The Graphical Processing Unit (GPU) is a dedicated piece of hardware that is primarily used when displaying or rendering graphics. It has a different architecture than the standard Central Processing Unit (CPU) that most computing is done with. Specifically, it has a huge number of cores (usually more than 1000) but relatively low amounts of memory which is shared between cores. When displaying or rendering graphics many vector operations must be performed. As graphics became more and more important a separate unit was developed to take the load off of the CPU.
What is key to remember when working with GPU computing is that the GPU is a separate unit with its own memory which is separate from the CPU. To create an array on the GPU you use the "gpuArray" class which has many of the standard array functions, but creates it on the GPU.
Here we will be following the example on: https://www.mathworks.com/help/distcomp/examples/illustrating-three-approaches-to-gpu-computing-the-mandelbrot-set.html This renders a visualization of the Mandelbrot Set. This example is without using the GPU:
maxIterations = 500; gridSize = 1000; xlim = [-0.748766713922161, -0.748766707771757]; ylim = [ 0.123640844894862, 0.123640851045266];
Setup
t = tic(); x = linspace( xlim(1), xlim(2), gridSize ); y = linspace( ylim(1), ylim(2), gridSize ); [xGrid,yGrid] = meshgrid( x, y ); z0 = xGrid + 1i*yGrid; count = ones( size(z0) );
Calculate
z = z0; for n = 0:maxIterations z = z.*z + z0; inside = abs( z )<=2; count = count + inside; end count = log( count );
Show
cpuTime = toc( t ); figure(1) imagesc( x, y, count ); axis off title( sprintf( '%1.2fsecs (without GPU)', cpuTime ) );
We now begin the GPU version.
Setup
t = tic(); % We use the gpuArray.linspace to create an equispaced grid IN THE GPU % MEMORY. x = gpuArray.linspace( xlim(1), xlim(2), gridSize ); y = gpuArray.linspace( ylim(1), ylim(2), gridSize ); [xGrid,yGrid] = meshgrid( x, y ); z0 = complex( xGrid, yGrid );
This is another way of initializing an array on the GPU.

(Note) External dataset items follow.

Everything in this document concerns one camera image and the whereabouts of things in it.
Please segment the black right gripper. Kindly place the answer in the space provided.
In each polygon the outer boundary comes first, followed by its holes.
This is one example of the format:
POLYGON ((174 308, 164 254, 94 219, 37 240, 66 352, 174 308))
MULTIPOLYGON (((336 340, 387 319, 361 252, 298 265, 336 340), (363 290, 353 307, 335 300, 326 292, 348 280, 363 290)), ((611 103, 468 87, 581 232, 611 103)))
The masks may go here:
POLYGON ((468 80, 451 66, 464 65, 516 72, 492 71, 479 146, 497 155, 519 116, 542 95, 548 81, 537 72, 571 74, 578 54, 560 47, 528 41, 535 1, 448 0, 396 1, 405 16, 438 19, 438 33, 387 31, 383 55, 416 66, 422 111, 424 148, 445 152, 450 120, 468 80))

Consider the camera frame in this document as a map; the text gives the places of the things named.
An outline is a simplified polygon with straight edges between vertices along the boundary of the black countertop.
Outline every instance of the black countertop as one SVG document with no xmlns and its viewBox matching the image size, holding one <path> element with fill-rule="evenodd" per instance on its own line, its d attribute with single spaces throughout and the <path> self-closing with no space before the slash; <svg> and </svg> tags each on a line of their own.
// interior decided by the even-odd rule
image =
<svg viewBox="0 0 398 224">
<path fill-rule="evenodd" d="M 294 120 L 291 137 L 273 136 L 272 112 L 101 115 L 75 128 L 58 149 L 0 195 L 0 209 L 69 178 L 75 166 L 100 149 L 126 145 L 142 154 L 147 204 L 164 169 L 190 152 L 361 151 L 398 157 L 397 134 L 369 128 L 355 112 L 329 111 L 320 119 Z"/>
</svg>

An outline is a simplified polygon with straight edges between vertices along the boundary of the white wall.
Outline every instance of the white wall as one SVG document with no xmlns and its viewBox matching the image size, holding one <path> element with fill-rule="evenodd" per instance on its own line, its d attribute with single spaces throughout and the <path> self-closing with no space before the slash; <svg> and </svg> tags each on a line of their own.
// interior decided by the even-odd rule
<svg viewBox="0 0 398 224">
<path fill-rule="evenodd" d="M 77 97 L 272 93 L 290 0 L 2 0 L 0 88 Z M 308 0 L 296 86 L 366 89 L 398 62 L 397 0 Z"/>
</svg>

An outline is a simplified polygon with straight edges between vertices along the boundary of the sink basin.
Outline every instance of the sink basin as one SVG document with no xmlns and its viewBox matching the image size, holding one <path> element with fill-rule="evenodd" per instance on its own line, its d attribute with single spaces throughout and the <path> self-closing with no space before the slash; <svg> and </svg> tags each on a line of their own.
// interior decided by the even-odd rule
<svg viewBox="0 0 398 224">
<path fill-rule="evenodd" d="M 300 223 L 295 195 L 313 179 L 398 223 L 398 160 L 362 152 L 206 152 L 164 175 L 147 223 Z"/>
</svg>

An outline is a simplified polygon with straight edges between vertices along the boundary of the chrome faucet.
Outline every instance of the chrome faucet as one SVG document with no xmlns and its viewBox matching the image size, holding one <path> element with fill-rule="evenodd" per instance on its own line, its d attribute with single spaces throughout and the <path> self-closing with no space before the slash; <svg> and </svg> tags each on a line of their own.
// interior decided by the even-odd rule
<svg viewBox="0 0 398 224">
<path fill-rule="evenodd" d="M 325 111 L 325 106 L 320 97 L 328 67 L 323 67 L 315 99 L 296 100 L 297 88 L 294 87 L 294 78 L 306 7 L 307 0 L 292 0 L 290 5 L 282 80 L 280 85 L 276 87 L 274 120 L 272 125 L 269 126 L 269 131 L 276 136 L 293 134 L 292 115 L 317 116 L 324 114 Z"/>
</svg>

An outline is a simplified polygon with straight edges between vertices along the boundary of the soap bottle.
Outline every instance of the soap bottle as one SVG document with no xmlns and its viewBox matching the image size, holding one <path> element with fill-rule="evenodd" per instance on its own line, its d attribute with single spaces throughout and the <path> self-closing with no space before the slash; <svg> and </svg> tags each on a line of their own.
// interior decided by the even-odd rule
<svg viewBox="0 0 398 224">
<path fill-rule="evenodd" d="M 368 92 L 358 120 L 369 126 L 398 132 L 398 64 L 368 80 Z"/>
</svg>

count = ones( size(z0), 'gpuArray' );
Now we can work in the standard way with these objects.
Calculate
z = z0; for n = 0:maxIterations z = z.*z + z0; inside = abs( z )<=2; count = count + inside; end count = log( count );
Since the variable "count" was initialized on the GPU we don't actually have the computed data in the processor (and hence Matlab workspace) memory. To bring it back to the CPU we use the "gather" command.
count = gather( count ); % Fetch the data back from the GPU. GPUTime = toc( t ); figure(2) imagesc( x, y, count ) axis off title( sprintf( '%1.3fsecs (GPU) = %1.1fx faster', ... GPUTime, cpuTime/GPUTime ) ) % Aaron's Laptop (GTX 860M) % 19.07s CPU % 2.256s GPU delete(gcp('nocreate'))
Parallel pool using the 'local' profile is shutting down.